Christoph Caskel (12 January 1932 – 19 February 2023) was a German percussionist and teacher.

==Life and career==
Born in Greifswald, Caskel began learning percussion at an early age, taking lessons at the age of five with a military musician and as a schoolboy with a percussionist from the Berlin State Opera. He studied percussion formally from 1949 to 1953 with Wenzel Pricha at the Staatliche Hochschule für Musik in Cologne. During these years, he began taking an interest in contemporary music under the influence of another lecturer at the Hochschule, the cellist Maurits Frank. After completing his conservatory training, he studied musicology from 1953 to 1955 at the University of Cologne.

By the beginning of the 1960s Caskel had become known internationally as a performer of chamber music and solo works by contemporary composers, taking part in the premieres of important works such as Karlheinz Stockhausen's Zyklus (1959) and Kontakte (1960), Helmut Lachenmann’s Intérieur (1966), and Mauricio Kagel’s Transición II (1958–59), all of which he also recorded. He has also taken an interest in historical percussion instruments, serving as timpanist in the early music orchestra Capella Coloniensis. In 1964 he joined the Stockhausen Ensemble. He also performed and recorded (twice, in 1963 and 1977) Béla Bartók's Sonata for Two Pianos and Percussion with Aloys and Alfons Kontarsky.

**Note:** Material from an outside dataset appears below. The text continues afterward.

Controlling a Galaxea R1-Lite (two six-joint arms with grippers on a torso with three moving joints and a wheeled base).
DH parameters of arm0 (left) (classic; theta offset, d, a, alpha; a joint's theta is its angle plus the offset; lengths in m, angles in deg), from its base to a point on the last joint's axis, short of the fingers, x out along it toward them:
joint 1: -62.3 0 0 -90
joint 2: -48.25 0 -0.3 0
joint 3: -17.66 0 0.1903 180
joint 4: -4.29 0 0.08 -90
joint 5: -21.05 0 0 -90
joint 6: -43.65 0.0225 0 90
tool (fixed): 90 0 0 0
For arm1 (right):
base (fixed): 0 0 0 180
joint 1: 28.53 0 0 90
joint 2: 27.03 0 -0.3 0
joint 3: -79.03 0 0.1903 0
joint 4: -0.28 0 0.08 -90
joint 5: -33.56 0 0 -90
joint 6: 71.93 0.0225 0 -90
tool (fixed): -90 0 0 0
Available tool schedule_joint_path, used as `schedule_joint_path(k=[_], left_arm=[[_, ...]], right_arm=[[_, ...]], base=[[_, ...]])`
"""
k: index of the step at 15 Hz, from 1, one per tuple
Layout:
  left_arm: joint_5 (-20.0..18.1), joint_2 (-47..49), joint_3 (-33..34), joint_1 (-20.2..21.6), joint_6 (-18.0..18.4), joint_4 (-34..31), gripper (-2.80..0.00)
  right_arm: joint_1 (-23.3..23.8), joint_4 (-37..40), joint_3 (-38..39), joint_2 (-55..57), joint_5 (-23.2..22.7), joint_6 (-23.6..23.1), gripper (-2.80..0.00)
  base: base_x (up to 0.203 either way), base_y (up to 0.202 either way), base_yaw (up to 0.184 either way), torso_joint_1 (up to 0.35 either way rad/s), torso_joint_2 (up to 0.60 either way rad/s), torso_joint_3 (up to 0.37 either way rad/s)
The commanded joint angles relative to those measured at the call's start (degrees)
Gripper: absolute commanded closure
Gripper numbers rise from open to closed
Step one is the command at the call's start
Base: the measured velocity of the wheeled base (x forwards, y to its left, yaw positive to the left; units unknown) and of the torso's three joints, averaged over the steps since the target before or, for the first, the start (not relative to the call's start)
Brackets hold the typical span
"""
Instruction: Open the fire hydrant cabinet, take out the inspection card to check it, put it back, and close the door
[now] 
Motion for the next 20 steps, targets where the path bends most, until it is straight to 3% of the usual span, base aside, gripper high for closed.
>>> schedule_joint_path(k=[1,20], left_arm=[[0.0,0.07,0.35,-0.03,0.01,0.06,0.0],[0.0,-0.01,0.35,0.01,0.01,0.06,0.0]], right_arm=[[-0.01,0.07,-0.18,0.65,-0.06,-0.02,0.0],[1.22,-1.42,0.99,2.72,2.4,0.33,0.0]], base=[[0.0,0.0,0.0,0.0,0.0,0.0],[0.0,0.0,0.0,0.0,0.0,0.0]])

In 1963 he was appointed to the faculty of the Rheinische Musikschule in Cologne, and in the same year formed a duo with the harpsichordist Franzpeter Goebels. In 1973 he became professor of timpani and percussion at the Hochschule für Musik und Tanz Köln. Amongst his notable students are Manos Tsangaris, Sascha Dragićević, Paul Lovens, Hans Ulrich Humpert, Frank Köllges, Peter Eisheuer, and Cornel Țăranu. In addition, he has devoted himself to the instruction of beginning percussionists, publishing a book for complete beginners, Snare Drum... step by step.... , in 2005. He has published articles on percussion in Die Musik in Geschichte und Gegenwart, as well as an article on percussion notation in the Darmstädter Beiträge zur neuen Musik (1965).

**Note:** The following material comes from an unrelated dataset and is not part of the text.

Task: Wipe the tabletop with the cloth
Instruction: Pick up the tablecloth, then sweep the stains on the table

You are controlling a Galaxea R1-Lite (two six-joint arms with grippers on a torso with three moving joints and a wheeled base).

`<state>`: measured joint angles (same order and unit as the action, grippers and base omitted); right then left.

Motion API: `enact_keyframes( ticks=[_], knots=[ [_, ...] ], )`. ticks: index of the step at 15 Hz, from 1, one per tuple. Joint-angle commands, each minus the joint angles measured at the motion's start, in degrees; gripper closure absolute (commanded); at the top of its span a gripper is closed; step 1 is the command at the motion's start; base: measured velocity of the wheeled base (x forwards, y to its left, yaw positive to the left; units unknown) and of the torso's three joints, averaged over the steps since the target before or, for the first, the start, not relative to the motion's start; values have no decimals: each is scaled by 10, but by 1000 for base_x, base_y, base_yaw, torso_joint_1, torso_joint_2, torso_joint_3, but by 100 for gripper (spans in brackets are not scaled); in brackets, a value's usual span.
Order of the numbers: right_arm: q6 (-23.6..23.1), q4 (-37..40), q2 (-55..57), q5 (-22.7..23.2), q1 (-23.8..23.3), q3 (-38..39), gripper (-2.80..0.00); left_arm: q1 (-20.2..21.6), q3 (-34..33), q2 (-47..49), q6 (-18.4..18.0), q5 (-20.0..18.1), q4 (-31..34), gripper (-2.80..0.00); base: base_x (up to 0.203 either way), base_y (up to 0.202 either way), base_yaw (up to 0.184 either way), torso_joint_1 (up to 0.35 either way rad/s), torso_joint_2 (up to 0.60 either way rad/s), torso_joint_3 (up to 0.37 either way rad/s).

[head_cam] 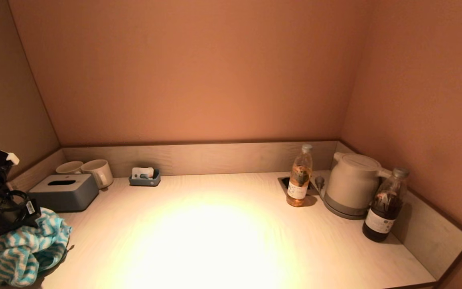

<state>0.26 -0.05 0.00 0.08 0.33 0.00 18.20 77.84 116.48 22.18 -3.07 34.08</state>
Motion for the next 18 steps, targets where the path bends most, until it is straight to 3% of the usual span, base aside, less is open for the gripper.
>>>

Caskel died on 19 February 2023, at the age of 91.

==Awards==
In 1963 he received the Förderpreis des Landes Nordrhein-Westfalen für junge Künstlerinnen und Künstler.

==Bibliography==
- Caskel, Christoph. 1965. "Notation für Schlagzeug". In Notation neuer Musik, edited by Ernst Thomas, 110–116. Darmstädter Beiträge zur Neuen Musik 9. Mainz: Schott. English edition, as "Notation for Percussion Instruments", translated by Vernon Martin. Percussionist 8, no. 3 (March 1971): 80–84.
- Caskel, Christoph. 2005. Snare drum ... step by step ... : Trommel-Schule für Einsteiger von 8 bis 80 Jahren. Bergisch-Gladbach: Leu-Verlag.